Quando lo scoppio d’ira si impossessa di noi, sono i più bassi sentimenti a
prevalere: si vuole colpire l’avversario per annullare il torto ricevuto, per
far prevalere le nostre ragioni, dando sfogo in questo modo ai nostri più bassi
sentimenti.
Accecati dall’ira si
può colpire a morte, o venire duramente alle mani, non solo nel momento in cui perdiamo
la testa, ma anche dopo, a sangue freddo, in perfetta lucidità. L’ira, se non
viene prontamente domata, è in grado di abbassare, se non addirittura di
annullare, i nostri principi morali. Una volta che essa si impossessa di noi è
capace di ingigantire nel nostro cuore i sentimenti negativi, per primo l’odio,
quel profondo sentimento di grave avversione e ostilità verso una o più
persone, che si traduce nel desiderare per loro tutto il male possibile. Tanti
gli esempi del passato che evidenziano questo terribile vizio capitale.
Il vizio capitale
dell’ira lo ritroviamo, ad esempio, in grande evidenza nell’Iliade. “Cantami,
o Diva, del Pelìde Achille l'ira funesta che infiniti addusse lutti agli Achei,
molte anzi tempo all'Orco generose travolse alme d'eroi, e di cani e d'augelli
orrido pasto lor salme abbandonò…”, invocava Omero nel suo grande poema
epico, parlando della lunga guerra di Troia e delle vicissitudini dei grandi
guerrieri che vi presero parte. L’ira è indissolubilmente legata alla rabbia
con cui convive. Sentimenti mentali ed emotivi, entrambi, di “conflitto col
mondo esterno o con se stessi”, difficili da tenere sotto controllo e da maneggiare,
perché quando ne siamo preda non siamo più padroni delle nostra azioni. In sintesi
potremmo definire l’ira una “passione” improvvisa, che si scatena dentro di noi
come una tempesta, mentre potremmo definire l’odio una forte “cronicizzazione” dell’ira,
frutto del protrarsi nel tempo di questo male. I due vizi, insieme, sono capaci
di annullare la razionalità dell’uomo. Il grande teologo San Tommaso D'Aquino ci ha
lasciato l’insegnamento che “l’ira è la passione che maggiormente
impedisce l’uso della ragione”.
Nel mondo classico, prima
accennato, tuttavia, l’ira non era considerata di per sé un vero e proprio disvalore.
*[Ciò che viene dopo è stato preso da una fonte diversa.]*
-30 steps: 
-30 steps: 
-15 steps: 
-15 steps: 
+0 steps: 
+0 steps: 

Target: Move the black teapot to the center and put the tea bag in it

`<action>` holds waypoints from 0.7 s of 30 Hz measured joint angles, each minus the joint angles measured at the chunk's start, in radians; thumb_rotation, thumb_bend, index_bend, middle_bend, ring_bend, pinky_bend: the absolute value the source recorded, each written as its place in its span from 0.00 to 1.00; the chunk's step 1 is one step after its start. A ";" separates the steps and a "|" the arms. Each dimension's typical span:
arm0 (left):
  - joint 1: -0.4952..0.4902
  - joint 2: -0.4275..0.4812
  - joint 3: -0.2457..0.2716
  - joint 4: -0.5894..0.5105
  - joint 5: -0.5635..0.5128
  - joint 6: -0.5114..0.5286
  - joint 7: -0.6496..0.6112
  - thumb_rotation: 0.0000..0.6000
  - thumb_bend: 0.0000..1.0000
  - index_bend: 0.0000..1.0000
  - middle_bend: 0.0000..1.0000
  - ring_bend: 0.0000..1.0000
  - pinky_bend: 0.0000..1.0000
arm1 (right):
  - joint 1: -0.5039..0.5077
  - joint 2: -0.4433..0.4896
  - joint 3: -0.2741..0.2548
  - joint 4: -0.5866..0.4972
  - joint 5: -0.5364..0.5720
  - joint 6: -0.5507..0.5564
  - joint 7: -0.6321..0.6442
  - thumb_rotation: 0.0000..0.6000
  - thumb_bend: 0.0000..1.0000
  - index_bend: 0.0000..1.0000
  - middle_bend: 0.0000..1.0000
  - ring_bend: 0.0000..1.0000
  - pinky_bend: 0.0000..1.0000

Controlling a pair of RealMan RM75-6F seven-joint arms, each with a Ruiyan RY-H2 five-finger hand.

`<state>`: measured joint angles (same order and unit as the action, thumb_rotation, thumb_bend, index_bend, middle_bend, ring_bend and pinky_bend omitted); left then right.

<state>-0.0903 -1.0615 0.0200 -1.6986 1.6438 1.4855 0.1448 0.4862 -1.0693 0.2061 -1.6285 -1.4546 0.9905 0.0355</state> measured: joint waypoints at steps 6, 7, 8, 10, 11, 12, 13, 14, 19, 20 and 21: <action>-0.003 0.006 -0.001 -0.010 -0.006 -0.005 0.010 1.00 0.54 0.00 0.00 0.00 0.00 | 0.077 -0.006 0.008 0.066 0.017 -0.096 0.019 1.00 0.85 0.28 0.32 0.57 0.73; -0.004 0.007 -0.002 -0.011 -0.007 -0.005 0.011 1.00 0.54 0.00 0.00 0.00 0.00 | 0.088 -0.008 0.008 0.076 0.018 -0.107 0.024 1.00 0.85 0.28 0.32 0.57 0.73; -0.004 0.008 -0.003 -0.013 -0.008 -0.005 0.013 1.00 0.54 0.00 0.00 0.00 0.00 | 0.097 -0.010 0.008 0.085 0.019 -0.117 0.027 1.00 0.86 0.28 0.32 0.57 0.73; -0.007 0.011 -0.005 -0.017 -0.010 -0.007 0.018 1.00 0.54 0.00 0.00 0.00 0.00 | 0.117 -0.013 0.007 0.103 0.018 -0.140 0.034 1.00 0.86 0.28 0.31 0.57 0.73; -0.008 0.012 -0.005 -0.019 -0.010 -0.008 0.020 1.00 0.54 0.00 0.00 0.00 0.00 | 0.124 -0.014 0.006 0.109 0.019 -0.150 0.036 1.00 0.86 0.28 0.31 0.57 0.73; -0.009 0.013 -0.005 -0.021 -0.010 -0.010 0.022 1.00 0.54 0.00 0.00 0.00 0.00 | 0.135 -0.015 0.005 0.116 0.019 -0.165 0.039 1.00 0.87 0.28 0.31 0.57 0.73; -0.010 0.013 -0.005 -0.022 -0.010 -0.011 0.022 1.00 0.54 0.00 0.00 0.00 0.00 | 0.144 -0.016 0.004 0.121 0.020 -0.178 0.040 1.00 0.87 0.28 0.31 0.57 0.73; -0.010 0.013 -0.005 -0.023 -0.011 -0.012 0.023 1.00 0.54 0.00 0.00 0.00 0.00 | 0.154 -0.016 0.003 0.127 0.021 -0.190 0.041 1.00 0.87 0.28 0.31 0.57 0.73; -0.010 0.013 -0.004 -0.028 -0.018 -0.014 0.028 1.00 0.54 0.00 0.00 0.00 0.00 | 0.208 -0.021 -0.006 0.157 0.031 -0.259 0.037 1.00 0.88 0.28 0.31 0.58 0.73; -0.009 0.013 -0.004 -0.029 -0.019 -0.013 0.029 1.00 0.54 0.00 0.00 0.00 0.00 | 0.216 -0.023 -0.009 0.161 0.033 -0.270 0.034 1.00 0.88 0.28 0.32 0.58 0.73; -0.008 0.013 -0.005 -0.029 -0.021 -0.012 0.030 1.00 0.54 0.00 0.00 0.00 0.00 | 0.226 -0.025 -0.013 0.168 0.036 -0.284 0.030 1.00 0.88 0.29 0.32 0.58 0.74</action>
Omero inaugurando l’Iliade con “l’ira funesta di Achille”, tratteggiava sì
l’uomo collerico, ma con dentro di se anche sentimenti positivi di eroismo e
nobiltà. Successivamente nelle riflessioni di Platone, di Aristotele e degli
Stoici l’ira si appesantisce, si trasforma in “passione”, evento emozionale che
appartiene alla zona più irrazionale dell’anima, assumendo quelle connotazioni
negative di forte potere disgregante e patologico. Per rimanere un sentimento
positivo l’ira ha bisogno di essere regolamentata, addomesticata e incanalata, come
sostengono Platone, Aristotele e gli Epicurei. Aristotele, nell’Etica Nicomachea,
sostiene che contro l’ira vale non tanto la repressione o la rimozione, ma una
sua modulazione, un suo giusto indirizzo e misura.
Successivamente anche il
Cristianesimo, incorporando la saggia eredità della filosofia greca, ha applicato nei confronti dell’ira un
rapporto duplice, anche se complesso. Anche Gesù Cristo fu preda dell’ira
mentre scacciava i mercanti dal Tempio, anche se, indiscutibilmente, per una
causa più che giusta! Adirarsi è facile, oggi come ieri, tutti ne sono capaci!
Quello che non è facile, e non è da tutti, è adirarsi con la persona giusta, nella
misura giusta, nel modo giusto, nel momento giusto e per la giusta causa. Anche
oggi, quindi, potremmo considerare valide le teorie dei filosofi greci, che
ritenevano fondamentali per la gestione delle passioni (tutte le passioni e non
solo l’ira), l’equilibrio, il bilanciamento delle parti, la giusta misura.
Cari amici, col passare
del tempo questo vizio non è mai calato di tono, anzi ha preso connotati e
sfumature sempre più complesse. Chi vive e percorre i sentieri del Terzo
Millennio, la incontra per strada tutti i giorni ed a tutte le ore. L’ira e la
rabbia scattano dentro di noi quando siamo al semaforo e chi sta di fronte a
noi sembra non avere fretta, quando facendo la fila in banca o alle poste ci
accorgiamo del furbo che cerca di scavalcarci, quando un collega, ci “frega” in
modo subdolo una promozione, oppure quando ci sentiamo “imbrogliati” dal
meccanico o dall’idraulico.
Così come proviamo ira
e rabbia verso le Istituzioni, mentre assistiamo impotenti all’esodo biblico di
migliaia di immigrati che quotidianamente sbarcano sulle nostre coste. Gli
stessi sentimenti li proviamo verso l’egoismo delle classi più ricche che “negano”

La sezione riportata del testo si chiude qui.